Today I was asked by a coworker to wrangle up a few hundred PDF files and do some (inconsequential) data processing on them and send him the output. "No problem", I said. I requisitioned the files from a source on the Internet and organized them in folders by what year they were published.
$ ls -lah total 128 drwxr-xr-x 18 amorris staff 612B Dec 9 02:29 . drwxr-xr-x 45 amorris staff 1.5K Dec 4 14:19 .. drwxr-xr-x 3 amorris staff 102B Nov 24 14:12 2008 drwxr-xr-x 3 amorris staff 102B Nov 24 14:12 2009 drwxr-xr-x 11 amorris staff 374B Nov 24 14:12 2010 drwxr-xr-x 17 amorris staff 578B Nov 24 14:12 2011 drwxr-xr-x 26 amorris staff 884B Nov 24 14:12 2012 drwxr-xr-x 58 amorris staff 1.9K Nov 24 14:12 2013 drwxr-xr-x 111 amorris staff 3.7K Nov 24 14:12 2014 drwxr-xr-x 72 amorris staff 2.4K Nov 24 14:12 2015
I had already written some code to extract and process the data.
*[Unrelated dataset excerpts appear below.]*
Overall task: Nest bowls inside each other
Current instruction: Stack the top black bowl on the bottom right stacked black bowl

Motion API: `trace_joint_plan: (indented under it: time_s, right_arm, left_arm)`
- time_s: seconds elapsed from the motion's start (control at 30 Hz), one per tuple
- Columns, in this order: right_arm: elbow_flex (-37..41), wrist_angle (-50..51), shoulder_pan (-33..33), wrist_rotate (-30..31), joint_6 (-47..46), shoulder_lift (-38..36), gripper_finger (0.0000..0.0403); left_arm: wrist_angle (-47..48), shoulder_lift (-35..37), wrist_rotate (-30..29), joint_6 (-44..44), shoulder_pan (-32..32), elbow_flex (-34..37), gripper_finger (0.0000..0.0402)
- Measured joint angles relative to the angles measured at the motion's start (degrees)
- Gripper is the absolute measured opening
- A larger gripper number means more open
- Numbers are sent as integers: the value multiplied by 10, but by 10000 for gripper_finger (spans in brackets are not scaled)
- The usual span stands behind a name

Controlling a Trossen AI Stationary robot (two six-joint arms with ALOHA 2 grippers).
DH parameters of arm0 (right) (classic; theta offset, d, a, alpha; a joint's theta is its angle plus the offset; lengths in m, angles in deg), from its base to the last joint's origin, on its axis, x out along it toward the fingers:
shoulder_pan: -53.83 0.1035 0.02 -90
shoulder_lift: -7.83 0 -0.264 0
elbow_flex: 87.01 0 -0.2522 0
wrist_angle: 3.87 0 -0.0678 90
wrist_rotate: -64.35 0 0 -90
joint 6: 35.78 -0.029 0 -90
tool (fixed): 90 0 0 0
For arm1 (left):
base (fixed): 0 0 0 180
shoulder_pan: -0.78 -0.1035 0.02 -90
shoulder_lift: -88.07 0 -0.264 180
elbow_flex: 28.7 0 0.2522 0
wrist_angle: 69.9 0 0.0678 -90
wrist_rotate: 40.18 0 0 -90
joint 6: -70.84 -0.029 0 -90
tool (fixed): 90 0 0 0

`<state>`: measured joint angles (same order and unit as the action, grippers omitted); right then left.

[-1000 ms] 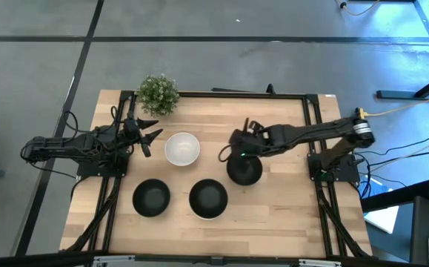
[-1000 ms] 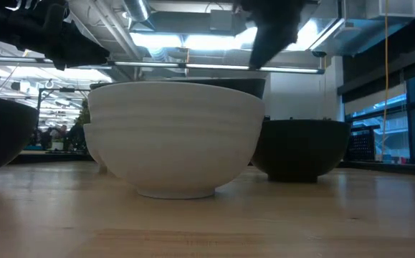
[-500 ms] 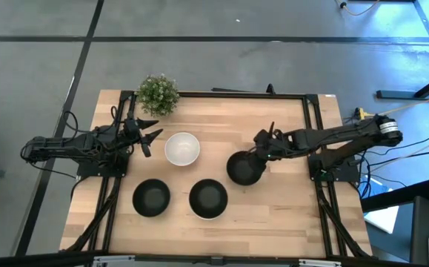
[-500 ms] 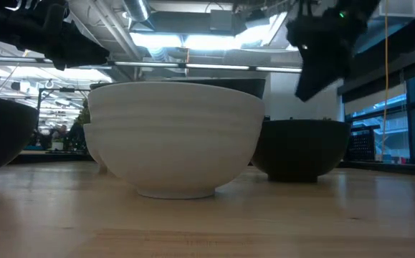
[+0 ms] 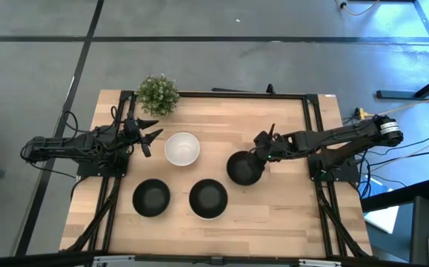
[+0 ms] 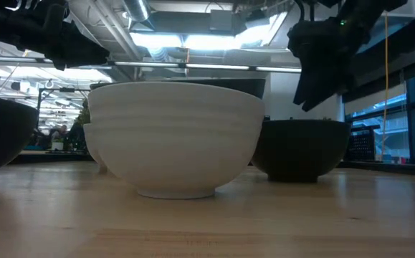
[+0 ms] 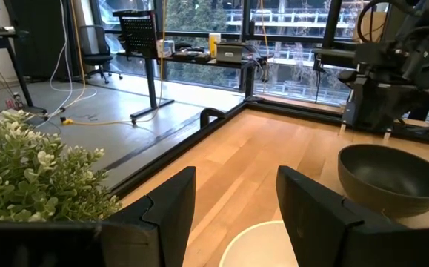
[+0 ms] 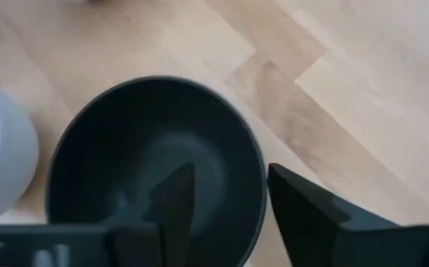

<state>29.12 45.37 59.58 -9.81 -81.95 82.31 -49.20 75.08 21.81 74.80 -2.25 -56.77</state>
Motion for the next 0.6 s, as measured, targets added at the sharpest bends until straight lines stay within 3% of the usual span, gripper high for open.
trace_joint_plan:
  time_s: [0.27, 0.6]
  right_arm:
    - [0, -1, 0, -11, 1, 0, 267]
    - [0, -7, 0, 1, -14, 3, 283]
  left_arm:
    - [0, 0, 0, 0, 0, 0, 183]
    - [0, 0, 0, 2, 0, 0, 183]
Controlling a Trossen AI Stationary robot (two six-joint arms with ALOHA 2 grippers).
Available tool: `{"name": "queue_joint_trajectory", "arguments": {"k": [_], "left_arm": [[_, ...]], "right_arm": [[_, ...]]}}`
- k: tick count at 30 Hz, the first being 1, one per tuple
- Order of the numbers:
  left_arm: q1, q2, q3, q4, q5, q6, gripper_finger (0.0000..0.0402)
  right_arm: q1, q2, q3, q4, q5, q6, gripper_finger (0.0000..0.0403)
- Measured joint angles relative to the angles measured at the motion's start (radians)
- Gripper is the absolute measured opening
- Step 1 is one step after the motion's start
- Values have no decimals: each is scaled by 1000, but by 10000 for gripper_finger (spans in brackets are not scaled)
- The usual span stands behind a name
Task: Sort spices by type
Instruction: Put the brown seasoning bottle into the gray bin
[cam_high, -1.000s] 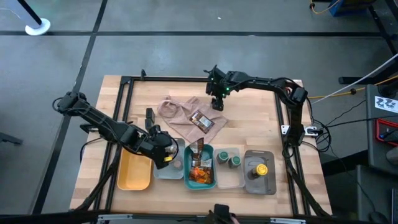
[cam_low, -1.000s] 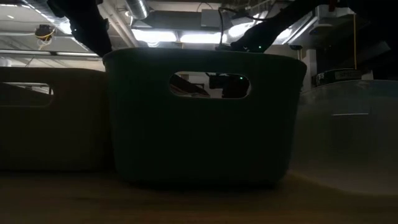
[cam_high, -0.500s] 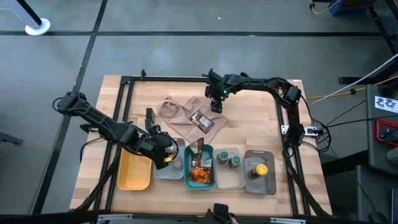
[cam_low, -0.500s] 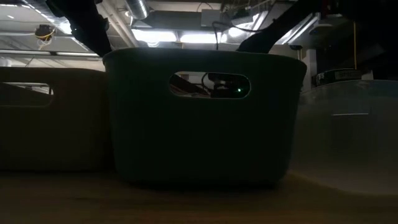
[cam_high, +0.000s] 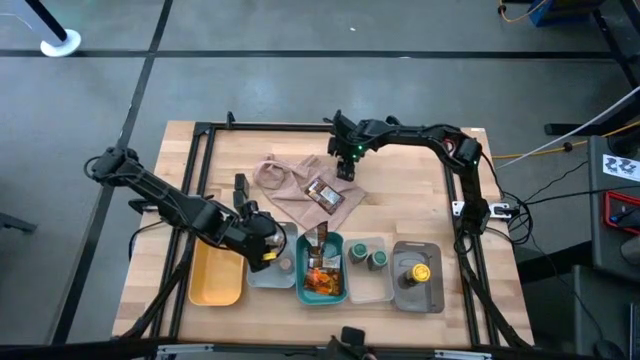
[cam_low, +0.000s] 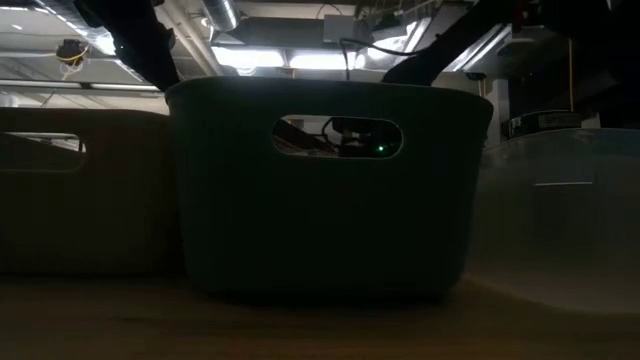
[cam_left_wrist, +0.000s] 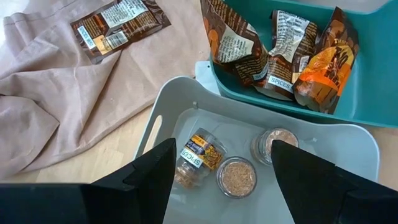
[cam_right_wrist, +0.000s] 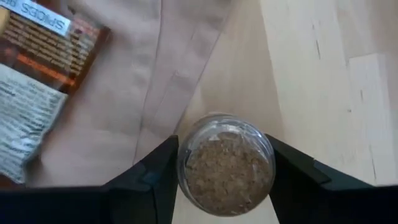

The code takes a filename argument and returns the data to
$ ./process_pdf -f whatever.pdf [+] Here is your output [+] Blah blah blah ...
Now all I have to do is run a quick for-loop in Bash to recursively crunch through all these PDFs and output to one text file per PDF. Most of the PDF filenames included underscores and dashes, but a good chunk of them used spaces. WHATEVER. I can deal with that, right??.
For a job like this, I typically just do a quick
for loop that takes the output of
ls*, but since there is some recursion involved I'm gonna use
find. This should do it:
$ for i in $(find . -type f -name "*.pdf");do ./process_pdf -f $i > $i.txt ; done
This will simply run every file through the script and save the output to the filename, plus ".txt". Pretty simple, right?
My script is completely shitting the bed. It's totally breaking when it encounters any whitespace in the filenames. What gives?
$ for i in $(find . -type f -name "*.pdf");do ./process_pdf -f "$i" > "$i.txt" ; done [+] Processing ./2008/heres_a_pdf.pdf [+] Processing ./2009/cool-Pdf.pdf [+] Processing ./2009/Another-Pdf.pdf [+] Processing ./2010/pretty-cool-pdf.pdf [+] Processing ./2010/something.pdf [-] FAILED. File not found: ./2010/sweet [-] FAILED. File not found: pdf [-] FAILED. File not found: - [-] FAILED. File not found: draft.pdf [+] Processing ./2010/RegularOlePDF.pdf ...
for really doesn't like the whitespace provided by
find. Hmmm, I could do it with
find -exec or
xargs but now I'm curious as to why this is breaking. Quotes didn't change it either. What is up with this?!?! Let's do some semblence of troublshooting...
$ ls Another-Pdf.pdf cool-Pdf.pdf pretty-cool-pdf.pdf sweet pdf - draft.pdf RegularOlePDF.pdf heres_a_pdf.pdf something.pdf
Yes, this is normal. So I should be able to...
$ for i in $(ls) ; do echo "$i" ; done Another-Pdf.pdf RegularOlePDF.pdf cool-Pdf.pdf heres_a_pdf.pdf pretty-cool-pdf.pdf something.pdf sweet pdf - draft.pdf
It turns out everything I've ever known about
for loops in Bash was wrong. I did some Googling and found this article entitled "Bash Pitfalls", but the article may as well have been titled Andrew Sucks at Bash because I'm pretty sure I was guilty of most of what it detailed not to do.
It turns out that using
ls is the absolute worst choice for dealing with files in a given directory in Bash. Why?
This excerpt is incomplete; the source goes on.